I was quite pleased to read a quote from Douglas Rushkoff ’83 about the folly of throwing more technological solutions at problems caused by technology (Princetonians, November issue). My 1970 senior thesis regarding a model for community organizing around the ecological and global warming crisis concludes that too many people are waiting for an unrealistic technological “magic button” that they will gladly push to save us while ignoring the effects of individual lifestyle choices. I wrote, “Man can control the extensions of himself he has built in machines … but only at the cost of more dehumanizing mechanical extensions.

“The only real solution must include a drastic change in lifestyle for every overproducing and overconsuming person. That is a lot of change.
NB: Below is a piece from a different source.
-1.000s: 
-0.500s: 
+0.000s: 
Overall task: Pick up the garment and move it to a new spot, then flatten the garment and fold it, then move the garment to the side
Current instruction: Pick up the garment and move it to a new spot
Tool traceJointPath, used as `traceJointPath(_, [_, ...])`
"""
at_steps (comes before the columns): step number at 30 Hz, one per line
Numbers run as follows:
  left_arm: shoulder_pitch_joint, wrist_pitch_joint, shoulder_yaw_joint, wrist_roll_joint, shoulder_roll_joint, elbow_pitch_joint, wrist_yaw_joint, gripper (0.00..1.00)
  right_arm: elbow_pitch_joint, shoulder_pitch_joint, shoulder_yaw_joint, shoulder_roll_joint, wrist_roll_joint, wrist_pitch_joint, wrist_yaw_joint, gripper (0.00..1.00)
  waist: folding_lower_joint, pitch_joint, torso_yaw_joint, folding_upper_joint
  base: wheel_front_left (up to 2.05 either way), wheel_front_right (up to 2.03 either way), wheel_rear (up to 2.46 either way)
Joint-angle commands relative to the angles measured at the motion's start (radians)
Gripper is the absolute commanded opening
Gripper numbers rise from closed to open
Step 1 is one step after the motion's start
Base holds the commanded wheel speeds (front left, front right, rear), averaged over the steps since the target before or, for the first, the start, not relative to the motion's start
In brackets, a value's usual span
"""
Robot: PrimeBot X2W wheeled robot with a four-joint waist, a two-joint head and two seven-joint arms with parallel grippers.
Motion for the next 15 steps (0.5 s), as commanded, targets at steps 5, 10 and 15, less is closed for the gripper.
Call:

I think it could happen, but there is certainly no available rational evidence that it will.”

I have finally reached a soul-satisfying point of achieving my climate-change adaptation goal of building a tiny off-grid homestead in rural Montana where, as Walter Kirn ’83 points out (also in the November issue), there tends to be a negative cachet associated with graduating from Princeton. My hard work using primitive tools has eclipsed any unfortunate resentment of elite education or assumed condescension.

Sadly, I still don’t see much evidence that we will rise to the moral test of our time by sacrificing a bit of our wealth and material indulgence in the interest of mitigating climate change. But the incessant talk, talk, talk continues adding hot air.

Larry Campbell ’70
Darby, Mont.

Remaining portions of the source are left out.